Location: Corn Insects and Crop Genetics ResearchTitle: Interaction of genetic mechanisms regulating methionine concentration in maize grain
|HUFFMAN, RYAN - Iowa State University|
|POLLAK, LINDA - Retired ARS Employee|
Submitted to: Crop Science
Publication Type: Peer Reviewed Journal
Publication Acceptance Date: 5/13/2016
Publication Date: 7/14/2016
Citation: Huffman, R.D., Edwards, J.W., Pollak, L.M., Scott, M.P. 2016. Interaction of genetic mechanisms regulating methionine concentration in maize grain. Crop Science. 56(5):2379-2389. https://doi.org/10.2135/cropsci2015.10.0633..

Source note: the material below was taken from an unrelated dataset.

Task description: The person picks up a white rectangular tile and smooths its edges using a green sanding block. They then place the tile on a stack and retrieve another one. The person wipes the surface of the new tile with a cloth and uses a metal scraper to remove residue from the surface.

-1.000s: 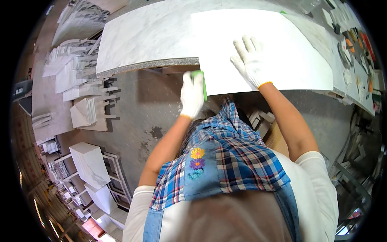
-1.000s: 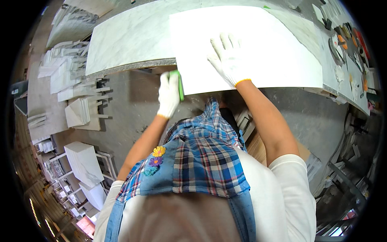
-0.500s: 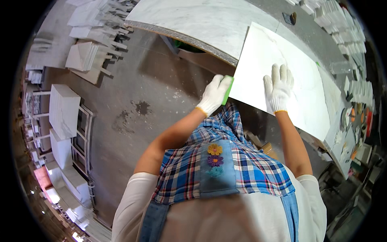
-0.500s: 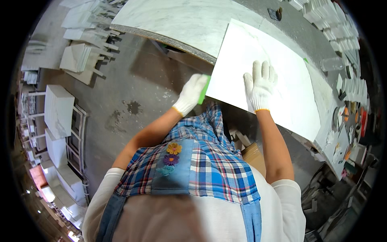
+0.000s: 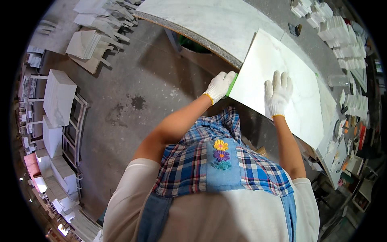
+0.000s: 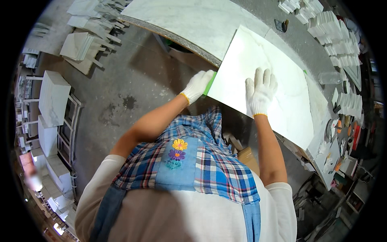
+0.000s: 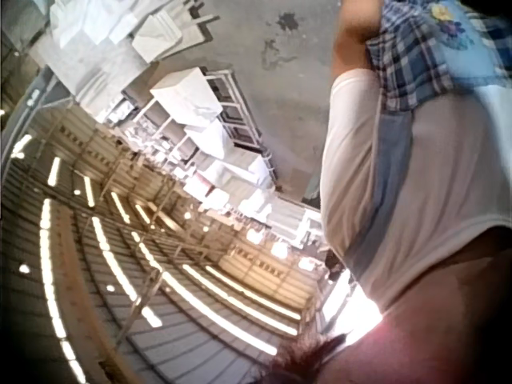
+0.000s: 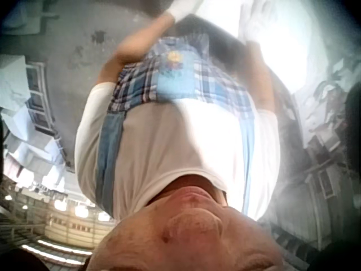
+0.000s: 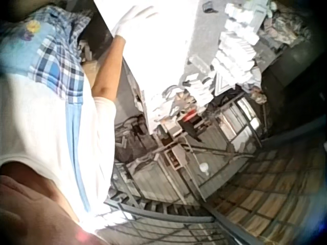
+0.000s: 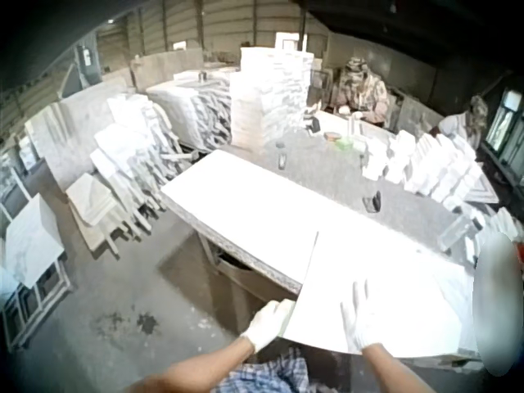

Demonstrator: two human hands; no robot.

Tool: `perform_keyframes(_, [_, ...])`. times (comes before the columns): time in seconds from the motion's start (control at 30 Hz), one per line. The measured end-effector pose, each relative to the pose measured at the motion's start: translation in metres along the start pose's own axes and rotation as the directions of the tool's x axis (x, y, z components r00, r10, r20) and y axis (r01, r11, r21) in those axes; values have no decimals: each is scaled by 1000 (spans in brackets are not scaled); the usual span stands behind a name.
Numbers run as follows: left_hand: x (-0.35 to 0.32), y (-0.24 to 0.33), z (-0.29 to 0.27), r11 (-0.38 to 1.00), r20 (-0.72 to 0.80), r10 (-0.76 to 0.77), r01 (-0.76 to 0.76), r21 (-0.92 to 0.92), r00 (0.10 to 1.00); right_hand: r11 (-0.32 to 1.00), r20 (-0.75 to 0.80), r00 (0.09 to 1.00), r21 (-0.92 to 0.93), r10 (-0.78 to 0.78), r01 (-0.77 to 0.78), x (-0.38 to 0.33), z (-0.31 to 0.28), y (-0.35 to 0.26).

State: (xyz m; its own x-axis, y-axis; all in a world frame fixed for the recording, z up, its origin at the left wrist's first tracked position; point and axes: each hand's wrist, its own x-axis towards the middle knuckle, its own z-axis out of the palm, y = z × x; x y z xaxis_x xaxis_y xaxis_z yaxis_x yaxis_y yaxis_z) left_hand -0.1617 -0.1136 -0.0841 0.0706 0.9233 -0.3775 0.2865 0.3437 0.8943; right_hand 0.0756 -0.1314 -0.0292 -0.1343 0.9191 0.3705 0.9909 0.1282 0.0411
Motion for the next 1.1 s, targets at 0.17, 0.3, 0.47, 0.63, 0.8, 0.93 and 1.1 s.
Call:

Interpretive Summary: Methionine is an essential component of poultry diets. Normally methionine is provided as a supplement that adds to the cost of the diet. An alternative approach is to base a diet on corn that is bred to contain elevated methionine levels. This approach reduces the cost of the diet. Several types of high methionine corn have been developed by researchers. In this work we tested different combinations of these high methionine corn varieties to identify the combinations with the best perormance. We learned that some types of high methionine work better in combination with other types. This information can be used by plant breeders to develop new hybrids with elevated methionine levels. This will allow poultry producers to formulate healthy diets for less cost, resulting in higher profits for poultry producers and/or lower costs to consumers of poultry products such as eggs and meat.
Technical Abstract: Methionine is a limiting amino acid in poultry diets so methionine supplementation is typically required to meet nutritional demands. Maize varieties with increased methionine levels have been developed utilizing three different approaches: i.) increased levels of the methionine-rich 10 kDa zein, ii.) disruption of protein deposition using the floury-2 (fl2) allele, and iii.) recurrent selection. The goal of this study was to characterize the interactions of these three mechanisms for increasing methionine in order to develop optimal breeding strategies for this limiting amino acid. A complete diallel mating design was used to produce all possible hybrid combinations which were analyzed by Griffing’s experimental method 3, model 1. The significantly negative GCA for RS2 suggests it did not perform well in hybrid combination while the significant SCAs suggest that some specific combinations of mechanisms worked well together. Analysis of grain quality traits by NIR revealed that the high methionine hybrid combinations had starch and oil concentrations similar to all other hybrids but had elevated protein concentrations. Our results suggest that dzr1 and recurrent selection are effective mechanisms to elevate methionine in hybrid combination and do not have an associated yield penalty, relative to other hybrids produced in the study, which supports their use in a high methionine maize breeding program.